“Evangelio

12 Marzo, 2014 – Espiritualidad digital

Dios, y el tal Jonás

Jonás    El problema, con Jonás, era que te tenías que fiar de él: un tipo esmirriado, bajito, cobarde y agorero que te profetizaba el apocalipsis en días 40. Podían haberlo sacado de Nínive a palos si hubiesen querido. Pero nadie le dijo, ni tan siquiera: «¡Demuéstramelo!» Aquellos hombres pervertidos, sin recibir ni un signo ni un razonamiento, se fiaron de él y se lanzaron a la penitencia con las mismas ansias con que hasta entonces se habían lanzado al pecado. ¿Por qué? Porque entendieron que a Jonás lo enviaba Dios. No necesitaron más. Se fiaron, y se salvaron.

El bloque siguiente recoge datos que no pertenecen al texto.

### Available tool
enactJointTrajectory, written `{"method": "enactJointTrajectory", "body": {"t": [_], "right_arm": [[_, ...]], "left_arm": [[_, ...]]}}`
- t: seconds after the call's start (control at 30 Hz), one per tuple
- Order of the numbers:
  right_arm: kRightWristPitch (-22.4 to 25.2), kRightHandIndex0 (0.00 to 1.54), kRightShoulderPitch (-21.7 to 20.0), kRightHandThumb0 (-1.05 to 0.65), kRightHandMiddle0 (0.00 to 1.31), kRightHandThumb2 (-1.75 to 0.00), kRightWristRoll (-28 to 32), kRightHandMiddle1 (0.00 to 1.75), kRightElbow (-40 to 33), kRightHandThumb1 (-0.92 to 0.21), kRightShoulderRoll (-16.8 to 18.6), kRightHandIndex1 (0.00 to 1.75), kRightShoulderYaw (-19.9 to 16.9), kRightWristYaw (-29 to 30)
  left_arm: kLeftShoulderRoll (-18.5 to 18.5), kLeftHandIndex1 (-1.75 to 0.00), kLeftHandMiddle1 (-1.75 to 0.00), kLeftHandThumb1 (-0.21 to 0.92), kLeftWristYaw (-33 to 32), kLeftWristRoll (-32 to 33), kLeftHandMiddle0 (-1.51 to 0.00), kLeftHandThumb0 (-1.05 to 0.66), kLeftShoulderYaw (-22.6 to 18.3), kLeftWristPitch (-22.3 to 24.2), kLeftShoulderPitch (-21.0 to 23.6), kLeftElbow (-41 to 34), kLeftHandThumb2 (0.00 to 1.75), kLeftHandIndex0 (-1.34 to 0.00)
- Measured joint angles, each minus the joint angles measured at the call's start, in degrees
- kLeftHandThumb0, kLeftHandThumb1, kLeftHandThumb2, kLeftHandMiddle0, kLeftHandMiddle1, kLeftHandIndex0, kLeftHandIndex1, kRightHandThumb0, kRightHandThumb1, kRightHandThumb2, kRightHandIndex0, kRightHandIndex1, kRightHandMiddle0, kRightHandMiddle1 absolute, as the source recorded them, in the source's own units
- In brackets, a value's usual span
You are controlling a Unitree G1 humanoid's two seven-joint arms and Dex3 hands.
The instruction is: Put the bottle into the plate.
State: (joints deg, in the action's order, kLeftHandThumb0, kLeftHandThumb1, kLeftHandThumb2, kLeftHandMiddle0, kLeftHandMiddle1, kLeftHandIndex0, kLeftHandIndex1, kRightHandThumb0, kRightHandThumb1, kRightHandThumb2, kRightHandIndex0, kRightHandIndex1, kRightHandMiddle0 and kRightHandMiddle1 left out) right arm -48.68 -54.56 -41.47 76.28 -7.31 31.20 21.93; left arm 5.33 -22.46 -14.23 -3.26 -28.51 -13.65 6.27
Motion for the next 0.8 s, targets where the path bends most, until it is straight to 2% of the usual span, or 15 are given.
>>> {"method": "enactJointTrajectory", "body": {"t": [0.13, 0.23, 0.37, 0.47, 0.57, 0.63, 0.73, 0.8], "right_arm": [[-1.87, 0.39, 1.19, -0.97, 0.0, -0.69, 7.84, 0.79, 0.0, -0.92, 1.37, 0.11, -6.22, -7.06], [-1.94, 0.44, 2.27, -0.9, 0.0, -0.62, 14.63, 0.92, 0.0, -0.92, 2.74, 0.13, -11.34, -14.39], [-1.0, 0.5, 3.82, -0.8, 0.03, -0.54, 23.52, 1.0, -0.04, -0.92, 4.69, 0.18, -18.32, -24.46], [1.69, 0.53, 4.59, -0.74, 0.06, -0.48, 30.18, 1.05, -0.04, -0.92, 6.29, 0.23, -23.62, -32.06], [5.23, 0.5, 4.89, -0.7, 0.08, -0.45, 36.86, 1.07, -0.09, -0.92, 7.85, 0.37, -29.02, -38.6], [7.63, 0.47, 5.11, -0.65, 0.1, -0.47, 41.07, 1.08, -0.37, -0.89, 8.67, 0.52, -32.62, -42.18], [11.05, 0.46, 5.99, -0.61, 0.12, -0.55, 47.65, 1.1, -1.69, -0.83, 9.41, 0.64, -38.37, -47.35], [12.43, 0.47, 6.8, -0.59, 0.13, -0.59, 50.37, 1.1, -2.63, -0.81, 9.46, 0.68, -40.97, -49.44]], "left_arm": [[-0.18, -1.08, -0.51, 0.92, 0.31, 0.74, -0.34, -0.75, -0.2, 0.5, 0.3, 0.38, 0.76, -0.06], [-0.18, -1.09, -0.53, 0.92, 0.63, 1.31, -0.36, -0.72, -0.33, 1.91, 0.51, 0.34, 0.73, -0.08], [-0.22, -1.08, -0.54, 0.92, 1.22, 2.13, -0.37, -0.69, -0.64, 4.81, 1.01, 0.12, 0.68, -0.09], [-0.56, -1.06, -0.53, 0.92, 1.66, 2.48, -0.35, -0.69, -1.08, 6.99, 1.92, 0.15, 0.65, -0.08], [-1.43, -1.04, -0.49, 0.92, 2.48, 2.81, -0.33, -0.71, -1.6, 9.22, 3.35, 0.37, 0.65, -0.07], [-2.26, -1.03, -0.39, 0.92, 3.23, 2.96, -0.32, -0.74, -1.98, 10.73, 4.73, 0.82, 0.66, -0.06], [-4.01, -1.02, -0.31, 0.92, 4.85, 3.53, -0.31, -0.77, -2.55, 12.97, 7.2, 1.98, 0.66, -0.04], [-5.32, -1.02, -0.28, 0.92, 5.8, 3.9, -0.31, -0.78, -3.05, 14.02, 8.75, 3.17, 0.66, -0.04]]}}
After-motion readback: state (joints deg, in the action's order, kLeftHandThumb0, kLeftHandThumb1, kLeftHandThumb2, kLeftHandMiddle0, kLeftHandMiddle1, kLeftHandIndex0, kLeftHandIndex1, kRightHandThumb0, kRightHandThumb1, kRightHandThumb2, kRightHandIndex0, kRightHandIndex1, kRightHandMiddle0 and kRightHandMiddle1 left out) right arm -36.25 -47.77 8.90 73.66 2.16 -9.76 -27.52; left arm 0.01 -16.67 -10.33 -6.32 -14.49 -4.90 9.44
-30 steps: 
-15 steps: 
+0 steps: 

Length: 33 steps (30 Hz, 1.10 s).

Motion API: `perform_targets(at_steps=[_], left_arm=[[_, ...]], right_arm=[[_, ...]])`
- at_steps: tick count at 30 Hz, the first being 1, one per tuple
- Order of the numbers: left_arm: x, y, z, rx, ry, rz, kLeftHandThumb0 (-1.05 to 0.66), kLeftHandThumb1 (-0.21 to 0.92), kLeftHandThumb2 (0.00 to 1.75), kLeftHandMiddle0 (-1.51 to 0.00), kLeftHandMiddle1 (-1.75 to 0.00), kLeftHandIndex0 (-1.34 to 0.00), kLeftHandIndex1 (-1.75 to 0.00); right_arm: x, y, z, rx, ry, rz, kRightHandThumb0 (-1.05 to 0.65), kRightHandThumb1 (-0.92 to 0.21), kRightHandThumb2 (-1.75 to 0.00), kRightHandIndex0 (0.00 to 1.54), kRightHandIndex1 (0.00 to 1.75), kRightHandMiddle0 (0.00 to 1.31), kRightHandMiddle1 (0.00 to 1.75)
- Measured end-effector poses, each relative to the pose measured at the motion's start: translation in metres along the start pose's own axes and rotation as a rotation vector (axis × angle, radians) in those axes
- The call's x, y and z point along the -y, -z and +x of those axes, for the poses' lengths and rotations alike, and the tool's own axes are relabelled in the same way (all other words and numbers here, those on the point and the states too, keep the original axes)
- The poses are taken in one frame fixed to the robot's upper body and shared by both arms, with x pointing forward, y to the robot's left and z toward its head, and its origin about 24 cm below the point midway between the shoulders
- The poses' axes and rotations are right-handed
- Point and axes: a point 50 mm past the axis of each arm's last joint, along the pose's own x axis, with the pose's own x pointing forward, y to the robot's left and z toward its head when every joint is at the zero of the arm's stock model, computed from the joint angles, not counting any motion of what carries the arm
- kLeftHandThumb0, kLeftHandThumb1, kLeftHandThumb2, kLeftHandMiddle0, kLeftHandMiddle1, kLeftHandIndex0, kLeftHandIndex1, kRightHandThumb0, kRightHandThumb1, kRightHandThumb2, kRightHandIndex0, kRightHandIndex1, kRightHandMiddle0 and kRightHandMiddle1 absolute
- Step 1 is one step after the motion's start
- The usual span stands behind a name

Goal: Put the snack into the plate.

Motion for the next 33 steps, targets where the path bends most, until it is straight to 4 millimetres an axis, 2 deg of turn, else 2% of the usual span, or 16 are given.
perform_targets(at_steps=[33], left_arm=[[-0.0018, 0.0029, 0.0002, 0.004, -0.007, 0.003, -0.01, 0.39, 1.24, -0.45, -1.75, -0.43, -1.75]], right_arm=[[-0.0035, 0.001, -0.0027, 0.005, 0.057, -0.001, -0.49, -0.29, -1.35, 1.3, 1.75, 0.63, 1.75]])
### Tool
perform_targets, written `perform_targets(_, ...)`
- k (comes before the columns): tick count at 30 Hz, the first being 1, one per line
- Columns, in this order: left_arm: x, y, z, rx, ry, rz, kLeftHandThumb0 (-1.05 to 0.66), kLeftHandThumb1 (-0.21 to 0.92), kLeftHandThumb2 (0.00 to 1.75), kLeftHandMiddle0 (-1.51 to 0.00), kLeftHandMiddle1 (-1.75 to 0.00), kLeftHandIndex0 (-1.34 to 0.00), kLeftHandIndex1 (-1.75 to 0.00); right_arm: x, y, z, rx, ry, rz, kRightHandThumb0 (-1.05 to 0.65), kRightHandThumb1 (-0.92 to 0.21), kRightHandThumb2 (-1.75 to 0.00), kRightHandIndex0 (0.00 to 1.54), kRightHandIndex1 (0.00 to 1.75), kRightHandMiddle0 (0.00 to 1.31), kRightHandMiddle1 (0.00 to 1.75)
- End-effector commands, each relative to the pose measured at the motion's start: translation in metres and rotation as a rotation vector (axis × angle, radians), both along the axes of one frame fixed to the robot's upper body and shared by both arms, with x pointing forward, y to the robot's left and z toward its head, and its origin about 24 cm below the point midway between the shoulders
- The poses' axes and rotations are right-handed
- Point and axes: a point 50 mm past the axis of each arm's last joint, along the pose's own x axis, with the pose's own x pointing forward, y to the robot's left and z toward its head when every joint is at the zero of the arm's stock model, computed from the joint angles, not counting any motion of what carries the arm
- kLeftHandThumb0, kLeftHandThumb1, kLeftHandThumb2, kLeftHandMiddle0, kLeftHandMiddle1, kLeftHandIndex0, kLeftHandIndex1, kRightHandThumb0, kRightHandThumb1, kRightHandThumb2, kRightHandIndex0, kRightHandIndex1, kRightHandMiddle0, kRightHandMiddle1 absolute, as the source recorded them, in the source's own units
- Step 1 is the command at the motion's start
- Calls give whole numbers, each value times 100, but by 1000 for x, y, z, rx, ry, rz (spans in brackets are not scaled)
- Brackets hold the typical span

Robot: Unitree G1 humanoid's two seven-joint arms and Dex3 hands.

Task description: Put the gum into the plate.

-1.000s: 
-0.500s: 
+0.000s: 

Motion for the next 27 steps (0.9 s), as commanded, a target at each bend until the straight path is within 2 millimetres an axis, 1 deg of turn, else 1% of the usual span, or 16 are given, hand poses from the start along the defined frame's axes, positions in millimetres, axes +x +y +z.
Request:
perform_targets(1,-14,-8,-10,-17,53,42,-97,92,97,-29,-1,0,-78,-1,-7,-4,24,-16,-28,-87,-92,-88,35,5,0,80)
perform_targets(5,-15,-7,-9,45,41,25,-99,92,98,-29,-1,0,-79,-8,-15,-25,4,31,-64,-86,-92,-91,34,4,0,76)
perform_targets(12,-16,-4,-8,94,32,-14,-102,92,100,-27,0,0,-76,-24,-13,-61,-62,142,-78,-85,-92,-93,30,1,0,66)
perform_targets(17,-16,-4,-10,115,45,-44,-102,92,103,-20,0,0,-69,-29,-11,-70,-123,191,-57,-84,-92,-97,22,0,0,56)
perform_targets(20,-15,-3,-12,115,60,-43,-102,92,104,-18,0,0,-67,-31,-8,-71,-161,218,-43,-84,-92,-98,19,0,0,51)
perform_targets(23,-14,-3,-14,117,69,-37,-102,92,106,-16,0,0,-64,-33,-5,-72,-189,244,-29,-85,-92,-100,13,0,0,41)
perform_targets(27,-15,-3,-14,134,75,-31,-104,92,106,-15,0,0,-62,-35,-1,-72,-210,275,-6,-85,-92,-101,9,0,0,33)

    Esta generación es una generación perversa. Pide un signo, pero no se le dará más signo que el signo de Jonás. Los «santos», los «buenos», los elegidos de Dios reciben -deferencia del Señor con su pueblo-, no a un chiquilicuatre bajito y mequetrefe, sino al propio Hijo de Dios encarnado que los llama a la conversión. Y, en lugar de fiarse, le piden explicaciones y le exigen un signo que los convenza… ¡Qué paradoja! Jerusalén sufrió el castigo del que Nínive se libró, y fue destruida. Por no fiarse.

    Tú tienes a la Iglesia, y, a tu lado, al confesor… Anda, fíate. Obedece.